Phil Stafford
VP, Bioinformatics
Overview: Liquid Biopsies
A blood test to decipher the molecular composition of a cancer may have been the makings of a scene in Star Trek some years ago, but today is rapidly becoming a standard-of-care approach to help guide clinical management of patients. Better known as ‘Liquid Biopsies’, these tests leverage highly-sensitive next-generation sequencing techniques for the analysis of circulating tumor DNA & RNA. Liquid biopsies have broad utility covering a wide spectrum of care in clinical oncology. The most popular application to-date has been for molecular profiling and therapeutic monitoring of patients with late-stage/metastatic disease. However emerging applications for the detection of minimal residual disease (MRD) in early-stage cancers, and as a screening modality for cancer detection sets the stage for this technology to make major inroads in improving survival outcomes.

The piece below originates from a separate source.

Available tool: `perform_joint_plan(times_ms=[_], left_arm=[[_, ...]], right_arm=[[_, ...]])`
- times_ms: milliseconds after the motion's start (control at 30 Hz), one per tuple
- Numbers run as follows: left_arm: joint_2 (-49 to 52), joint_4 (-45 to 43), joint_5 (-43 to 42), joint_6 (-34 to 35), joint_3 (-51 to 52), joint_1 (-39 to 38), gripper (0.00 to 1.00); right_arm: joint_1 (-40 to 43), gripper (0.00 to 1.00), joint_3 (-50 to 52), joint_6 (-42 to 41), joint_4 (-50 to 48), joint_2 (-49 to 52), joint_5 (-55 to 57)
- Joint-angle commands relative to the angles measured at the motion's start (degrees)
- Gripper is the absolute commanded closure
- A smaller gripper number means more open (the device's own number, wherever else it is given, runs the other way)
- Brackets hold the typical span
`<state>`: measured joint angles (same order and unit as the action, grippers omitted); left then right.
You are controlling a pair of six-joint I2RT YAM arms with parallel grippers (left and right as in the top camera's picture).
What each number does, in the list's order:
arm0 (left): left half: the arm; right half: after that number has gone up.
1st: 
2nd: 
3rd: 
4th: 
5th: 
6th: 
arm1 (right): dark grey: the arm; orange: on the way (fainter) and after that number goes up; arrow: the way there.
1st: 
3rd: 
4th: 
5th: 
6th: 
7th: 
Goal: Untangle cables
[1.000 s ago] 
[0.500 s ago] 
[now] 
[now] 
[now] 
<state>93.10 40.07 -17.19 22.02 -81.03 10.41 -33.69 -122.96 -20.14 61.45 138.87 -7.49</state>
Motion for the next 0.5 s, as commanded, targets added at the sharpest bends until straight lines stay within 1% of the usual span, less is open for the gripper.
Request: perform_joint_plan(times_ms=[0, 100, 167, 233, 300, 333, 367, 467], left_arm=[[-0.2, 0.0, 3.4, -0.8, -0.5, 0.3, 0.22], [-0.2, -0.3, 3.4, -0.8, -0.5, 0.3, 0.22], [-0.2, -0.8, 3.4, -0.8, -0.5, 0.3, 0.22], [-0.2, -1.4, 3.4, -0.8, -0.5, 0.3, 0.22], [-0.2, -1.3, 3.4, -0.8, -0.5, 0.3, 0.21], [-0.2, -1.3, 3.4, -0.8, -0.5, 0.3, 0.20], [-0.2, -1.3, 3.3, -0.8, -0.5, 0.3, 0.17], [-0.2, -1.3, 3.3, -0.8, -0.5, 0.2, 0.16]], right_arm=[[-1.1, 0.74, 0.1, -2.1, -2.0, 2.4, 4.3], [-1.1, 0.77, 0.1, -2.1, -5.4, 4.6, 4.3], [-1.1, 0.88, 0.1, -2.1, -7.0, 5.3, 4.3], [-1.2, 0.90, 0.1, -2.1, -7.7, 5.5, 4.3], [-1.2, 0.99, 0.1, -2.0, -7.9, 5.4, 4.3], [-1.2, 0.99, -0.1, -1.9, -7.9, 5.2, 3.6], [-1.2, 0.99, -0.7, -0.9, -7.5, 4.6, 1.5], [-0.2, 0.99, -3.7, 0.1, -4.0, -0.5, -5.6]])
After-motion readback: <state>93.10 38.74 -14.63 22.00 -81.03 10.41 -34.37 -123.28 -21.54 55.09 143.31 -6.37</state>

At Caris Life Sciences, we’re very excited to announce that we will soon be launching our new liquid biopsy assay. The Caris assay will be a comprehensive whole exome and transcriptome on both DNA and RNA from plasma as well as white blood cells (buffy coat). This will enable a dual analysis of both somatic and germline alterations illuminating important information for both therapeutic decision-making and genetic predisposition. A unique feature of the assay is the incorporation of RNA which boosts sensitivity for somatic alterations and mitigates against the ‘non-shedder’ problem (i.e. low concentration of circulating tumor DNA which can plague DNA-only tests). Another unique feature is the analysis of the buffy coat which provides the aforementioned germline information but also helps mitigate against a common source of false positives in liquid biopsies; mutations from Clonal Hematopoiesis of Indeterminate Potential (CHIP). CHIP mutations are somatic alterations that occur in white blood cells that increase with age. These mutations occur in hotspot genes, where in some cases can lead to false-positive therapeutic associations. For example, a recent publication had identified that 10% of men with prostate cancer undergoing traditional liquid biopsy testing have CHIP mutations in the gene ATM that would have led to the improper use of PARP inhibitors (Jensen et al. Jama Oncology 2020). In contrast, by sequencing both the plasma and buffy coat in our new assay, we are able to better identify which mutations are true tumor-derived somatic alterations vs. CHIP.
As mentioned, liquid biopsies have had their primarily clinical application for the molecular profiling of patients with metastatic disease. In this setting, it provides a non-invasive methodology to identify actionable alterations, while also being amenable to longitudinal sampling. This longitudinal sampling allows a physician to monitor for the emergence of resistance mutations and/or new actionable alterations that evolve over time. While tissue testing remains the gold standard with its high-sensitivity and the ability to do a histological evaluation, liquid biopsy is a powerful complementary technology. For patients where tissue in not available or it is not safe to biopsy, liquid provides an effective alternative. Coupled with tissue testing, it also provides a methodology to capture genomic heterogeneity. Given that the circulation can act as a “sink” for nucleic acids derived from multiple sites of disease, it allows the potential capture of heterogeneity from different metastases in a scenario where multiple tissue biopsies would not be feasible.
More recently, an exciting application of liquid biopsy is for the detection of minimal residual disease (MRD) in early-stage cancers. Numerous studies across solid tumors have now shown that the detection of ctDNA after completion of curative-intent therapy is a strong predictor of disease recurrence. ctDNA has been shown to be more predictive of relapse beyond standard clinical parameters, including: tumor size, nodal status, grade, etc. The field has now evolved such that interventional trials in which patients are stratified by the presence of ctDNA are now underway. Lastly, liquid biopsy holds the promise of being able to detect a large variety of cancers at its earliest stages. By stage-shifting the detection of cancers, we can improve overall survival, particularly in cancers where an effective screening modality is not currently available.
Taken together the future is bright for liquid biopsies to revolutionize how cancers are diagnosed and treated. Enabling this future is the new Caris liquid biopsy assay with an unprecedented breadth simultaneously analyzing both the exome and transcriptome and versatility to detect both somatic and germline alterations.